**PROBLEM REQUIREMENTS**. Leaving out all pictures, give again each line exactly, from the start of the listing through the line that contains "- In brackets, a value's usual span".

**DATASET EXCERPT**.
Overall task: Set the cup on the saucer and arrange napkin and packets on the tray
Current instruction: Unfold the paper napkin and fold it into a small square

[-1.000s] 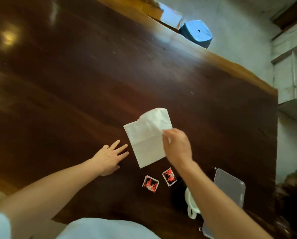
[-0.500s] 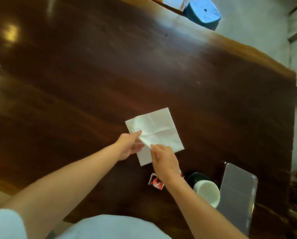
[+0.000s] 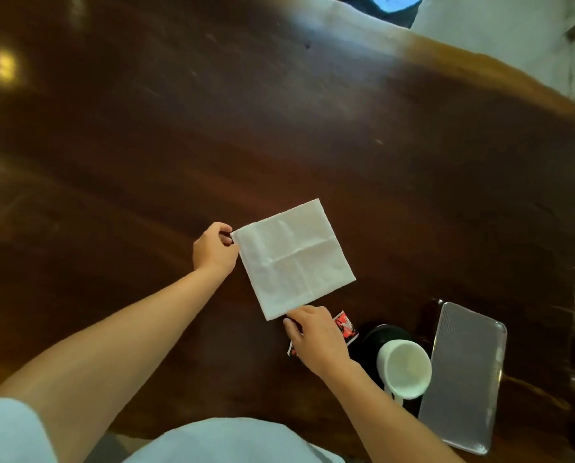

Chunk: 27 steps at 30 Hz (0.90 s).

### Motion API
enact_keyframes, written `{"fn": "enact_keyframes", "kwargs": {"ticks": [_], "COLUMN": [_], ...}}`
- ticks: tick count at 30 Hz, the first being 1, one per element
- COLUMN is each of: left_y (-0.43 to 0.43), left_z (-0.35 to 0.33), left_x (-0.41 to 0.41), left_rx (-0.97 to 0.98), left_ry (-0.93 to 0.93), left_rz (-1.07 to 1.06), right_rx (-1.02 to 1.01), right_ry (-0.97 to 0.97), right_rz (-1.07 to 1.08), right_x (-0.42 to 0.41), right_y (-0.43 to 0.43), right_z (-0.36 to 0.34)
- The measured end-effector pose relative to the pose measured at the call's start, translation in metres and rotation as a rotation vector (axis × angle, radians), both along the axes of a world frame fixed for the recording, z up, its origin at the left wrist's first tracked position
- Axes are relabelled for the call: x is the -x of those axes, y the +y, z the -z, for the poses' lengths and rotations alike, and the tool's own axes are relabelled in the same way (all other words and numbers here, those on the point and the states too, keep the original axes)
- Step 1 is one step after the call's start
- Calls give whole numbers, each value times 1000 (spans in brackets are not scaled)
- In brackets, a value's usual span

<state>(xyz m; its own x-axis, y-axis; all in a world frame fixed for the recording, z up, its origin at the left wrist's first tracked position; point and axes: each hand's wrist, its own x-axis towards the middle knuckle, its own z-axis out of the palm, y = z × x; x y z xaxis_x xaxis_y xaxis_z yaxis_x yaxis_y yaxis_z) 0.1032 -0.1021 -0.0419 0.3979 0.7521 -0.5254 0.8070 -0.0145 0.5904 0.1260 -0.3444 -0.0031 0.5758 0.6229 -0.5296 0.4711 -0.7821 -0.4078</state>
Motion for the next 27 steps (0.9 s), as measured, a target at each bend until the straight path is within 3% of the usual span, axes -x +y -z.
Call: {"fn": "enact_keyframes", "kwargs": {"ticks": [3, 8, 12, 18, 21, 27], "left_y": [11, 10, -10, -35, -36, -9], "left_z": [3, -8, -11, 2, 3, -21], "left_x": [-2, -50, -93, -141, -154, -166], "left_rx": [-131, -218, -306, -568, -677, -723], "left_ry": [51, -49, -80, 54, 98, 117], "left_rz": [185, 502, 888, 1478, 1588, 1575], "right_rx": [33, 65, 145, 156, 115, 48], "right_ry": [-2, -32, -33, 19, 100, -47], "right_rz": [188, 492, 545, 605, 602, 447], "right_x": [-26, -84, -113, -130, -136, -161], "right_y": [-3, -2, 4, 17, 18, 13], "right_z": [4, 3, 12, 30, 36, 20]}}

**RESPONSE**.
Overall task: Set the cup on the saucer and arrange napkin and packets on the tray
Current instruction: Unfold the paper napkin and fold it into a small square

[-1.000s] 
[-0.500s] 
[+0.000s] 

Chunk: 27 steps at 30 Hz (0.90 s).

### Motion API
enact_keyframes, written `{"fn": "enact_keyframes", "kwargs": {"ticks": [_], "COLUMN": [_], ...}}`
- ticks: tick count at 30 Hz, the first being 1, one per element
- COLUMN is each of: left_y (-0.43 to 0.43), left_z (-0.35 to 0.33), left_x (-0.41 to 0.41), left_rx (-0.97 to 0.98), left_ry (-0.93 to 0.93), left_rz (-1.07 to 1.06), right_rx (-1.02 to 1.01), right_ry (-0.97 to 0.97), right_rz (-1.07 to 1.08), right_x (-0.42 to 0.41), right_y (-0.43 to 0.43), right_z (-0.36 to 0.34)
- The measured end-effector pose relative to the pose measured at the call's start, translation in metres and rotation as a rotation vector (axis × angle, radians), both along the axes of a world frame fixed for the recording, z up, its origin at the left wrist's first tracked position
- Axes are relabelled for the call: x is the -x of those axes, y the +y, z the -z, for the poses' lengths and rotations alike, and the tool's own axes are relabelled in the same way (all other words and numbers here, those on the point and the states too, keep the original axes)
- Step 1 is one step after the call's start
- Calls give whole numbers, each value times 1000 (spans in brackets are not scaled)
- In brackets, a value's usual span

Whatever the exercise asked has now been answered.